EXERCISE DATA:
_____
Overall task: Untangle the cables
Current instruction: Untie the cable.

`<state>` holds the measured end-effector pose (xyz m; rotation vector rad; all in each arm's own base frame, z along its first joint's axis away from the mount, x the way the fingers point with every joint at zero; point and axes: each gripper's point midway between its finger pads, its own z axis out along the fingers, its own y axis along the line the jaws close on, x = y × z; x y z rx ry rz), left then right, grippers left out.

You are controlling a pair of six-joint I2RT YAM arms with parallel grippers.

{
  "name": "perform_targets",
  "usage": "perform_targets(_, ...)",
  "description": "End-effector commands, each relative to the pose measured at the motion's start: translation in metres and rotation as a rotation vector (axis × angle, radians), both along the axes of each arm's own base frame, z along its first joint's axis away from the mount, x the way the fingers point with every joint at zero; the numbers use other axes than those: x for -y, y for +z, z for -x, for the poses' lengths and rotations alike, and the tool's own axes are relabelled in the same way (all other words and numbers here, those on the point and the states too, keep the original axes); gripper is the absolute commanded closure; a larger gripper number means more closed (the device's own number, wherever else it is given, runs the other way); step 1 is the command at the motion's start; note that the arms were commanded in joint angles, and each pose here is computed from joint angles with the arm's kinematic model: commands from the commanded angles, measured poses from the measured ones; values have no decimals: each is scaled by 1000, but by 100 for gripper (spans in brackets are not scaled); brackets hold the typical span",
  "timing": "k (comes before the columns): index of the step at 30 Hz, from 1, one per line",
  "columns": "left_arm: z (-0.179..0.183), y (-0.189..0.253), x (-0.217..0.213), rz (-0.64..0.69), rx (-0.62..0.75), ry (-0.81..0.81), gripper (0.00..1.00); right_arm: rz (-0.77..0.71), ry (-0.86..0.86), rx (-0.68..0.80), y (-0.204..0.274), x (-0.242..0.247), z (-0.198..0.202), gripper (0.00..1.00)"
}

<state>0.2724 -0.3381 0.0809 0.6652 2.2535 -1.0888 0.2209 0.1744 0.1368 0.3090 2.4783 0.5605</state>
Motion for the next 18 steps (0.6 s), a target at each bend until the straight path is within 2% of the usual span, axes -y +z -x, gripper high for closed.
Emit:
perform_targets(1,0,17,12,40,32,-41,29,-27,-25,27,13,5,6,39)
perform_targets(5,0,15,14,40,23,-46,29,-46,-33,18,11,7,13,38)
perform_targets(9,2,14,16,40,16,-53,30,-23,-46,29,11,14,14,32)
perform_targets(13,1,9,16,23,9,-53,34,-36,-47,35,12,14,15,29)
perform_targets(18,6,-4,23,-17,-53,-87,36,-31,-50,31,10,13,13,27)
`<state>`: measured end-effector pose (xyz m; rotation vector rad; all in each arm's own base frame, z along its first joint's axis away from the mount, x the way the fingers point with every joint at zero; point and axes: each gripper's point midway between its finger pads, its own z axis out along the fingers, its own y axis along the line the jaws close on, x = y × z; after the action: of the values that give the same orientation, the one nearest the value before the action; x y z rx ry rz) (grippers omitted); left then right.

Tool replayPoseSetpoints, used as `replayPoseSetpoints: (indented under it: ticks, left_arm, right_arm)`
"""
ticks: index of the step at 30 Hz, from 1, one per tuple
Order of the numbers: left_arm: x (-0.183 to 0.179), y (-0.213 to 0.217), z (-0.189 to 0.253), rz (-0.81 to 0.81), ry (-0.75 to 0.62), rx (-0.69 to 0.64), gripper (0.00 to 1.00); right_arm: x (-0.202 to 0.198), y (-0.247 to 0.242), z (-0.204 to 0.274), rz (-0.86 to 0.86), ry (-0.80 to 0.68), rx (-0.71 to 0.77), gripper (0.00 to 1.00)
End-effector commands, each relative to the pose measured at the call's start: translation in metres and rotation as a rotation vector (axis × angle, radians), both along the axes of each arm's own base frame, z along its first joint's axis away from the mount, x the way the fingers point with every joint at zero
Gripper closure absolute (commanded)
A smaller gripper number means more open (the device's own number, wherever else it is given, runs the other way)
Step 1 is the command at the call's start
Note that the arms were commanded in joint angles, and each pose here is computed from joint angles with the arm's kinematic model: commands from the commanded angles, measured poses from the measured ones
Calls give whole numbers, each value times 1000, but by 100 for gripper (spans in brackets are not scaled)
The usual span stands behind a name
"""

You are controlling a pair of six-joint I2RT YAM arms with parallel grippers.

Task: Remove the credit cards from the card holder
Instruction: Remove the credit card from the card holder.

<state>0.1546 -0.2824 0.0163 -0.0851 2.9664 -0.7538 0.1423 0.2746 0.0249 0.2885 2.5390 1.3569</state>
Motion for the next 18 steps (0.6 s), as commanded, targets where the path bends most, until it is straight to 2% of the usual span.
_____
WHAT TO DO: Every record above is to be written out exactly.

ANSWER TO THIS TASK:
Overall task: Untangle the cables
Current instruction: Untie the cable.

`<state>` holds the measured end-effector pose (xyz m; rotation vector rad; all in each arm's own base frame, z along its first joint's axis away from the mount, x the way the fingers point with every joint at zero; point and axes: each gripper's point midway between its finger pads, its own z axis out along the fingers, its own y axis along the line the jaws close on, x = y × z; x y z rx ry rz), left then right, grippers left out.

You are controlling a pair of six-joint I2RT YAM arms with parallel grippers.

{
  "name": "perform_targets",
  "usage": "perform_targets(_, ...)",
  "description": "End-effector commands, each relative to the pose measured at the motion's start: translation in metres and rotation as a rotation vector (axis × angle, radians), both along the axes of each arm's own base frame, z along its first joint's axis away from the mount, x the way the fingers point with every joint at zero; the numbers use other axes than those: x for -y, y for +z, z for -x, for the poses' lengths and rotations alike, and the tool's own axes are relabelled in the same way (all other words and numbers here, those on the point and the states too, keep the original axes); gripper is the absolute commanded closure; a larger gripper number means more closed (the device's own number, wherever else it is given, runs the other way); step 1 is the command at the motion's start; note that the arms were commanded in joint angles, and each pose here is computed from joint angles with the arm's kinematic model: commands from the commanded angles, measured poses from the measured ones; values have no decimals: each is scaled by 1000, but by 100 for gripper (spans in brackets are not scaled); brackets hold the typical span",
  "timing": "k (comes before the columns): index of the step at 30 Hz, from 1, one per line",
  "columns": "left_arm: z (-0.179..0.183), y (-0.189..0.253), x (-0.217..0.213), rz (-0.64..0.69), rx (-0.62..0.75), ry (-0.81..0.81), gripper (0.00..1.00); right_arm: rz (-0.77..0.71), ry (-0.86..0.86), rx (-0.68..0.80), y (-0.204..0.274), x (-0.242..0.247), z (-0.198..0.202), gripper (0.00..1.00)"
}

<state>0.2724 -0.3381 0.0809 0.6652 2.2535 -1.0888 0.2209 0.1744 0.1368 0.3090 2.4783 0.5605</state>
Motion for the next 18 steps (0.6 s), a target at each bend until the straight path is within 2% of the usual span, axes -y +z -x, gripper high for closed.
Emit:
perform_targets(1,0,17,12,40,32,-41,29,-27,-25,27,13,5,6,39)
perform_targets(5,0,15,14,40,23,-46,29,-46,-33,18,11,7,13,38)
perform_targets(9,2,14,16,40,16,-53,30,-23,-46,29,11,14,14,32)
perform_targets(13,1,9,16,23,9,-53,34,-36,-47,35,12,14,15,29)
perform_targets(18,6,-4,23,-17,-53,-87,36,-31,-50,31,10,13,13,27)
`<state>`: measured end-effector pose (xyz m; rotation vector rad; all in each arm's own base frame, z along its first joint's axis away from the mount, x the way the fingers point with every joint at zero; point and axes: each gripper's point midway between its finger pads, its own z axis out along the fingers, its own y axis along the line the jaws close on, x = y × z; after the action: of the values that give the same orientation, the one nearest the value before the action; x y z rx ry rz) (grippers omitted); left then right.

Tool replayPoseSetpoints, used as `replayPoseSetpoints: (indented under it: ticks, left_arm, right_arm)`
"""
ticks: index of the step at 30 Hz, from 1, one per tuple
Order of the numbers: left_arm: x (-0.183 to 0.179), y (-0.213 to 0.217), z (-0.189 to 0.253), rz (-0.81 to 0.81), ry (-0.75 to 0.62), rx (-0.69 to 0.64), gripper (0.00 to 1.00); right_arm: x (-0.202 to 0.198), y (-0.247 to 0.242), z (-0.204 to 0.274), rz (-0.86 to 0.86), ry (-0.80 to 0.68), rx (-0.71 to 0.77), gripper (0.00 to 1.00)
End-effector commands, each relative to the pose measured at the call's start: translation in metres and rotation as a rotation vector (axis × angle, radians), both along the axes of each arm's own base frame, z along its first joint's axis away from the mount, x the way the fingers point with every joint at zero
Gripper closure absolute (commanded)
A smaller gripper number means more open (the device's own number, wherever else it is given, runs the other way)
Step 1 is the command at the call's start
Note that the arms were commanded in joint angles, and each pose here is computed from joint angles with the arm's kinematic model: commands from the commanded angles, measured poses from the measured ones
Calls give whole numbers, each value times 1000, but by 100 for gripper (spans in brackets are not scaled)
The usual span stands behind a name
"""

You are controlling a pair of six-joint I2RT YAM arms with parallel grippers.

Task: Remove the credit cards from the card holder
Instruction: Remove the credit card from the card holder.

<state>0.1546 -0.2824 0.0163 -0.0851 2.9664 -0.7538 0.1423 0.2746 0.0249 0.2885 2.5390 1.3569</state>
Motion for the next 18 steps (0.6 s), as commanded, targets where the path bends most, until it is straight to 2% of the usual span.

What was requested is fully covered by this answer.